> **YOUR GOAL**:
Every line below should be copied exactly; drop the pictures.

> **Stored records**:
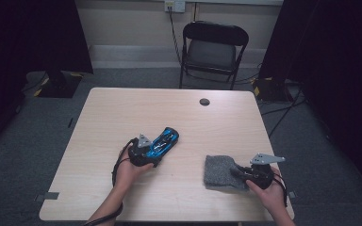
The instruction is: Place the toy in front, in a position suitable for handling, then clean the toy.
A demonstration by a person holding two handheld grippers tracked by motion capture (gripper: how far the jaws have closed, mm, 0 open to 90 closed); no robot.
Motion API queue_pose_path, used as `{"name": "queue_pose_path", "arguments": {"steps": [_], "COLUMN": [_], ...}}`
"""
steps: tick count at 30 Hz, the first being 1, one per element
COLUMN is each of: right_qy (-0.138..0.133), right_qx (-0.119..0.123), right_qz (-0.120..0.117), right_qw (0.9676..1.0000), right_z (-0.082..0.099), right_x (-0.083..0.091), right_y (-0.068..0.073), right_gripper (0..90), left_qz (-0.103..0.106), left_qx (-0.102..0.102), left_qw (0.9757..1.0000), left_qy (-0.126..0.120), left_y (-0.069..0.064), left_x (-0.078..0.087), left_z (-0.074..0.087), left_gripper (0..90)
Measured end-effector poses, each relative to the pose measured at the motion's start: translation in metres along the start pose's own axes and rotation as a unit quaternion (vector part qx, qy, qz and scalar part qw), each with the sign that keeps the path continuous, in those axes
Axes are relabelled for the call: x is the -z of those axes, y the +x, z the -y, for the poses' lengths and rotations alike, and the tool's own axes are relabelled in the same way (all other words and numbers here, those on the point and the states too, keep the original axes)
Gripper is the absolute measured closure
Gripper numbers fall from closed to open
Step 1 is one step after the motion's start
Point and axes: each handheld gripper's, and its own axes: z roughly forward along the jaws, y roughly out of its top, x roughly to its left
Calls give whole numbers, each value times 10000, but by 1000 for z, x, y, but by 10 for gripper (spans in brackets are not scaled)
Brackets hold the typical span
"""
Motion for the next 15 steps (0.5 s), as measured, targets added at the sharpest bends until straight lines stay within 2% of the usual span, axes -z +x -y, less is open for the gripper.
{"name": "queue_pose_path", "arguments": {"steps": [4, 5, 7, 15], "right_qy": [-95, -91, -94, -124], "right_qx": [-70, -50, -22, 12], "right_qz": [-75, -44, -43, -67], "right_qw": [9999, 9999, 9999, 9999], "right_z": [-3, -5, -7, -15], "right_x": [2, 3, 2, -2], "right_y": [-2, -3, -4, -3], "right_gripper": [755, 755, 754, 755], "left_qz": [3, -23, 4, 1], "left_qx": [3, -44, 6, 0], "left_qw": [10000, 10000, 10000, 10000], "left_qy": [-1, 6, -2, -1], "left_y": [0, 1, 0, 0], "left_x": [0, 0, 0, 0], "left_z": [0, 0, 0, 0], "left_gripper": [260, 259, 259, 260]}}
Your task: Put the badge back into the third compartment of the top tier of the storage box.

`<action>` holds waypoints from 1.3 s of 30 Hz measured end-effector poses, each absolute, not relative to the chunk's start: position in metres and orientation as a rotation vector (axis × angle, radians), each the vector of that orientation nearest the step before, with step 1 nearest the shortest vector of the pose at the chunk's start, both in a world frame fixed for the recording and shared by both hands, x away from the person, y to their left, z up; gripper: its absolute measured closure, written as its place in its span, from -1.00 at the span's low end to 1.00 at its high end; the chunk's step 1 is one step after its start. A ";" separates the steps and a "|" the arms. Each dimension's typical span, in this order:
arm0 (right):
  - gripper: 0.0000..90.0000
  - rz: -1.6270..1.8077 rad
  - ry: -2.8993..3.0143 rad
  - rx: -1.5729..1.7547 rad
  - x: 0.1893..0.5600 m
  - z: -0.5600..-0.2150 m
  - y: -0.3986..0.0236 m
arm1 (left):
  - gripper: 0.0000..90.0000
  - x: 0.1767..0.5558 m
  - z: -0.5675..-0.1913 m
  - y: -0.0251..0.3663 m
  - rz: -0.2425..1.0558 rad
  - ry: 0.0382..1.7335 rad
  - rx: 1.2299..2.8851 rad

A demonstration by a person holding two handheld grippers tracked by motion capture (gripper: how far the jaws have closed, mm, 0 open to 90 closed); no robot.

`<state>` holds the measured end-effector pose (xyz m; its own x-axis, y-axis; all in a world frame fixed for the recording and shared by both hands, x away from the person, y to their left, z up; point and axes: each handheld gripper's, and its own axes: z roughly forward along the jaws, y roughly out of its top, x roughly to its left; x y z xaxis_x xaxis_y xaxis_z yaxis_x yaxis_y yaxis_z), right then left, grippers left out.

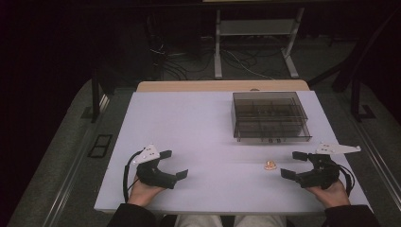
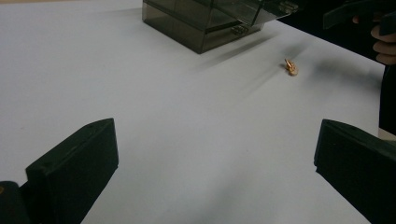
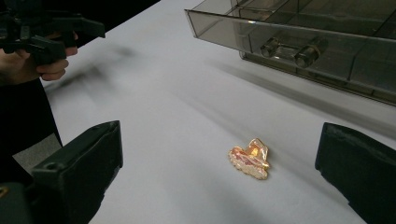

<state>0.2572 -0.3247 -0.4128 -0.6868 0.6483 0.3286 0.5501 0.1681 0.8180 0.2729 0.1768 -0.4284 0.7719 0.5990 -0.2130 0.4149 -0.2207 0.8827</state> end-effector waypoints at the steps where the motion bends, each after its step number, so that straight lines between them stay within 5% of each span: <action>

> **FINISHED EXERCISE**:
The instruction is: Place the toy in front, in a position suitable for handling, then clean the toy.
A demonstration by a person holding two handheld grippers tracked by motion capture (gripper: how far the jaws have closed, mm, 0 open to 90 closed); no robot.
Motion API queue_pose_path, used as `{"name": "queue_pose_path", "arguments": {"steps": [_], "COLUMN": [_], ...}}`
"""
steps: tick count at 30 Hz, the first being 1, one per element
COLUMN is each of: right_qy (-0.138..0.133), right_qx (-0.119..0.123), right_qz (-0.120..0.117), right_qw (0.9676..1.0000), right_z (-0.082..0.099), right_x (-0.083..0.091), right_y (-0.068..0.073), right_gripper (0..90), left_qz (-0.103..0.106), left_qx (-0.102..0.102), left_qw (0.9757..1.0000), left_qy (-0.126..0.120), left_y (-0.069..0.064), left_x (-0.078..0.087), left_z (-0.074..0.087), left_gripper (0..90)
Measured end-effector poses, each relative to the pose measured at the motion's start: translation in metres along the start pose's own axes and rotation as a unit quaternion (vector part qx, qy, qz and scalar part qw), each with the sign that keeps the path continuous, in those axes
Axes are relabelled for the call: x is the -z of those axes, y the +x, z the -y, for the poses' lengths and rotations alike, and the tool's own axes are relabelled in the same way (all other words and numbers here, those on the point and the states too, keep the original axes)
Gripper is the absolute measured closure
Gripper numbers fall from closed to open
Step 1 is one step after the motion's start
Point and axes: each handheld gripper's, and its own axes: z roughly forward along the jaws, y roughly out of its top, x roughly to its left
Calls give whole numbers, each value times 10000, but by 1000 for z, x, y, but by 10 for gripper (spans in brackets are not scaled)
Brackets hold the typical span
"""
Motion for the next 15 steps (0.5 s), as measured, targets added at the sharpest bends until straight lines stay within 2% of the usual span, axes -z +x -y, less is open for the gripper.
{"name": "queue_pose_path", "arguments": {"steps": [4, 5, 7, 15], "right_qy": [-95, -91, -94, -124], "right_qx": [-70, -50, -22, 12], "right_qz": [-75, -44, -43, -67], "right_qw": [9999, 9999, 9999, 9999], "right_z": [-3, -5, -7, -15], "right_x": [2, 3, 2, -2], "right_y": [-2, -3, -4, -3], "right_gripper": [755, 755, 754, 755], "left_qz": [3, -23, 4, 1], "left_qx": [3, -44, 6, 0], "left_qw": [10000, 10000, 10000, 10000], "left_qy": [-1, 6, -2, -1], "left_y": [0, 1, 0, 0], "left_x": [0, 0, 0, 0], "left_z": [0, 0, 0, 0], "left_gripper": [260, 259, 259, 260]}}
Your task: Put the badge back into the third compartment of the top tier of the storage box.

`<action>` holds waypoints from 1.3 s of 30 Hz measured end-effector poses, each absolute, not relative to the chunk's start: position in metres and orientation as a rotation vector (axis × angle, radians), each the vector of that orientation nearest the step before, with step 1 nearest the shortest vector of the pose at the chunk's start, both in a world frame fixed for the recording and shared by both hands, x away from the person, y to their left, z up; gripper: its absolute measured closure, written as its place in its span, from -1.00 at the span's low end to 1.00 at its high end; the chunk's step 1 is one step after its start. A ";" separates the steps and a "|" the arms. Each dimension's typical span, in this order:
arm0 (right):
  - gripper: 0.0000..90.0000
  - rz: -1.6270..1.8077 rad
  - ry: -2.8993..3.0143 rad
  - rx: -1.5729..1.7547 rad
  - x: 0.1893..0.5600 m
  - z: -0.5600..-0.2150 m
  - y: -0.3986..0.0236 m
arm1 (left):
  - gripper: 0.0000..90.0000
  - x: 0.1767..0.5558 m
  - z: -0.5675..-0.1913 m
  - y: -0.0251..0.3663 m
  - rz: -0.2425..1.0558 rad
  - ry: 0.0382..1.7335 rad
  - rx: 1.2299..2.8851 rad

A demonstration by a person holding two handheld grippers tracked by motion capture (gripper: how far the jaws have closed, mm, 0 open to 90 closed); no robot.

`<state>` holds the measured end-effector pose (xyz m; its own x-axis, y-axis; all in a world frame fixed for the recording and shared by both hands, x away from the person, y to their left, z up; point and axes: each handheld gripper's, and its own axes: z roughly forward along the jaws, y roughly out of its top, x roughly to its left; x y z xaxis_x xaxis_y xaxis_z yaxis_x yaxis_y yaxis_z), right then left, grippers left out.


<state>0.2572 -0.3247 -0.4128 -0.6868 0.6483 0.3286 0.5501 0.1681 0.8180 0.2729 0.1768 -0.4284 0.7719 0.5990 -0.2130 0.4149 -0.2207 0.8827</state> end-effector waypoints at the steps where the motion bends, each after its step number, so that straight lines between them stay within 5% of each span: <action>

The output is complete as shown.